[Opening EXTRACTED ENTRIES section]
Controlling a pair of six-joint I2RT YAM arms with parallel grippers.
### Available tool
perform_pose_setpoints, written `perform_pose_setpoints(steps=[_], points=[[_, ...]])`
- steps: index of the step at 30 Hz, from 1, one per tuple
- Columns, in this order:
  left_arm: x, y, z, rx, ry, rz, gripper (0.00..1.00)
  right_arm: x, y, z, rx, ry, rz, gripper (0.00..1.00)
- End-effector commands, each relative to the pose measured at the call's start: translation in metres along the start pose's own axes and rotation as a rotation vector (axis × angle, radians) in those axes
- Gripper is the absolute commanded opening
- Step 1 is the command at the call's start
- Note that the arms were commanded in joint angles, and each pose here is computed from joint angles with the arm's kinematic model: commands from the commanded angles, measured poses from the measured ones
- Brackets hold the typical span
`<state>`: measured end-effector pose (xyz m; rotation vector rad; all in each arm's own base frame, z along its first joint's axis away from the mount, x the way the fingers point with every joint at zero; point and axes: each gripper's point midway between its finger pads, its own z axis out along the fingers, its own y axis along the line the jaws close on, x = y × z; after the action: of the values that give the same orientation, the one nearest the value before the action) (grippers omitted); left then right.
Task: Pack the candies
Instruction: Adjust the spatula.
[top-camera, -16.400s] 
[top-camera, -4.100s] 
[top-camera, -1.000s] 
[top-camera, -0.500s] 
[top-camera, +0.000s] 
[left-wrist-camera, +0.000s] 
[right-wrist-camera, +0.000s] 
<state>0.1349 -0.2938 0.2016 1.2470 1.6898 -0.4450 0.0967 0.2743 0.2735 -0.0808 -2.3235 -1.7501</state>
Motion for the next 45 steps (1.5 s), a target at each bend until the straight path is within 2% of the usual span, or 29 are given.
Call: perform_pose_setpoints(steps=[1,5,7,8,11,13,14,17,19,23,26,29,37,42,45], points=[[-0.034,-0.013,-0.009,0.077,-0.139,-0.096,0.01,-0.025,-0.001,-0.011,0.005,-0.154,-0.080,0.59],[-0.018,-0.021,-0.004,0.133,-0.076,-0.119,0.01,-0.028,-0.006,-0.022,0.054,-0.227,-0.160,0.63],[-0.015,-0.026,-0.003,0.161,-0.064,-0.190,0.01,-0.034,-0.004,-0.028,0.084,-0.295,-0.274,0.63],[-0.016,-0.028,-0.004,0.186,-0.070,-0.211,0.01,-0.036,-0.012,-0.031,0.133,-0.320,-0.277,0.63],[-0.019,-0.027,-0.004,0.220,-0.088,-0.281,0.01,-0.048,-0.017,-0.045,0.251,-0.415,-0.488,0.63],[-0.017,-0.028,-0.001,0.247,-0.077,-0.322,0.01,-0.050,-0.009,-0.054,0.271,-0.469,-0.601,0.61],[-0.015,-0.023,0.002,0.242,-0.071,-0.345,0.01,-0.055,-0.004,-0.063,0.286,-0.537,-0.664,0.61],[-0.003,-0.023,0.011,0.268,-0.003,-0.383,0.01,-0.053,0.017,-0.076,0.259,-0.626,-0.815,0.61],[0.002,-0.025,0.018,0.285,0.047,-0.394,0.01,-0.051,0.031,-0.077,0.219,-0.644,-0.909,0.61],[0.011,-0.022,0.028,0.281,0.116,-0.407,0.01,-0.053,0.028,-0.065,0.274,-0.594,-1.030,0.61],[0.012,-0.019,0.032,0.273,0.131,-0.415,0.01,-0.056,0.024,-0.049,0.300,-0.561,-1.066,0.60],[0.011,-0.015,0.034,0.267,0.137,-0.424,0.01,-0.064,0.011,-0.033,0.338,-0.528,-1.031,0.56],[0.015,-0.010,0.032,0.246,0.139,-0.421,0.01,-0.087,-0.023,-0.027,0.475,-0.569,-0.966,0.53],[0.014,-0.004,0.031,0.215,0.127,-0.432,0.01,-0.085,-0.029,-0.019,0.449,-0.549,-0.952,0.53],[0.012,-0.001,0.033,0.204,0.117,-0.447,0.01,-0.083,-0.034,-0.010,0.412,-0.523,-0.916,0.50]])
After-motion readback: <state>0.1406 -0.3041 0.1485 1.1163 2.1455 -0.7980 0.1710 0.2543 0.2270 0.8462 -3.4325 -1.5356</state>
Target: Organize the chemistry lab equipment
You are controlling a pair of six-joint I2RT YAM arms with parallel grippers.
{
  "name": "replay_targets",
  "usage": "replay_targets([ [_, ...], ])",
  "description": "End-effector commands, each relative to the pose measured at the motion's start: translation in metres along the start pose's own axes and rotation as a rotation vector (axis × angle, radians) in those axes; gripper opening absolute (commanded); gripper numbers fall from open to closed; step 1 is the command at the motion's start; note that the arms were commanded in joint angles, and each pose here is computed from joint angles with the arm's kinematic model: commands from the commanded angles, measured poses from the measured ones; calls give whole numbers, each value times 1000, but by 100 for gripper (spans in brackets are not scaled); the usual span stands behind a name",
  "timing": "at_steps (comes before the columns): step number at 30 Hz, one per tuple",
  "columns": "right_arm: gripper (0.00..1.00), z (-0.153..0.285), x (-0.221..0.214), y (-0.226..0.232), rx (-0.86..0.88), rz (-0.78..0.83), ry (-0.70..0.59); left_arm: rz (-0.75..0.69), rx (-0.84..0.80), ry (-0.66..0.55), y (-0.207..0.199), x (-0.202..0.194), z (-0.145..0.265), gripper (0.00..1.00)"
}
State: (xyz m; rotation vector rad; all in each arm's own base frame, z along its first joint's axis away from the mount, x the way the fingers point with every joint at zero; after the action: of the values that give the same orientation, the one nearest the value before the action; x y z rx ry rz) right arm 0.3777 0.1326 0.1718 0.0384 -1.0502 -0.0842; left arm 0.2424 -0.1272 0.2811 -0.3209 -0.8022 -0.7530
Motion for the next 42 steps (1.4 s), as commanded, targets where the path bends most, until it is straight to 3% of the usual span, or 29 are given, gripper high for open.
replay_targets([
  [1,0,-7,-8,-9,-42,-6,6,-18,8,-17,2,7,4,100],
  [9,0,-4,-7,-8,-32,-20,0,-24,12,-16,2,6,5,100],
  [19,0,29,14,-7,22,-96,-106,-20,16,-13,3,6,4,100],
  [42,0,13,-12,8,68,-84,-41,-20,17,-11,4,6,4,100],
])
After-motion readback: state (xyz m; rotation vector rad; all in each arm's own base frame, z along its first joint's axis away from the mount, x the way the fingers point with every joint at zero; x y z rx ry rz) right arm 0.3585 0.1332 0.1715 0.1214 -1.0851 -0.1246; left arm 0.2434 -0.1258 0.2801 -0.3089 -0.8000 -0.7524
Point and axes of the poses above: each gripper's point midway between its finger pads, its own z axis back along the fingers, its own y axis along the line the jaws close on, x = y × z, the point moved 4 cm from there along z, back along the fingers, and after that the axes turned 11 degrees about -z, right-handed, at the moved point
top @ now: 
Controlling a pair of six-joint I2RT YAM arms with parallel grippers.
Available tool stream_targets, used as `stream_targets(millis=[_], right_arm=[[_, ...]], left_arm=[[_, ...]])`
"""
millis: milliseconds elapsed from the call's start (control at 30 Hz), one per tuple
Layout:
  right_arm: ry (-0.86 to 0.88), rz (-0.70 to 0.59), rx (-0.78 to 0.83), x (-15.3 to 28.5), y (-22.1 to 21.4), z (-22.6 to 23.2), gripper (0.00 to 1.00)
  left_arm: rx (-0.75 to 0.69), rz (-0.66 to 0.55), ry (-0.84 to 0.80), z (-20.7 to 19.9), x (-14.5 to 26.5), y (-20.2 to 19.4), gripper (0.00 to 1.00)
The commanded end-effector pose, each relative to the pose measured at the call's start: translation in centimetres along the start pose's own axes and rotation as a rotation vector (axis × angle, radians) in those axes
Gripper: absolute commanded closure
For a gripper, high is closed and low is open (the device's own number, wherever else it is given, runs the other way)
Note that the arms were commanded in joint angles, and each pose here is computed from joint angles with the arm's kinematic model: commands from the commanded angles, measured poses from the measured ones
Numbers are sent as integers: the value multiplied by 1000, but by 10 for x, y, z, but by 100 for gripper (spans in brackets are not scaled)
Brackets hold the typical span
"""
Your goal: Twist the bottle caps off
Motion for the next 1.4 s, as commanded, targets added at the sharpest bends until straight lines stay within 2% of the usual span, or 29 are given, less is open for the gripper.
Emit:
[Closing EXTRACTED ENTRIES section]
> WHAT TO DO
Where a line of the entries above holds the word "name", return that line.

> SOLUTION FOR THIS EXERCISE
  "name": "replay_targets",
  "description": "End-effector commands, each relative to the pose measured at the motion's start: translation in metres along the start pose's own axes and rotation as a rotation vector (axis × angle, radians) in those axes; gripper opening absolute (commanded); gripper numbers fall from open to closed; step 1 is the command at the motion's start; note that the arms were commanded in joint angles, and each pose here is computed from joint angles with the arm's kinematic model: commands from the commanded angles, measured poses from the measured ones; calls give whole numbers, each value times 1000, but by 100 for gripper (spans in brackets are not scaled); the usual span stands behind a name",

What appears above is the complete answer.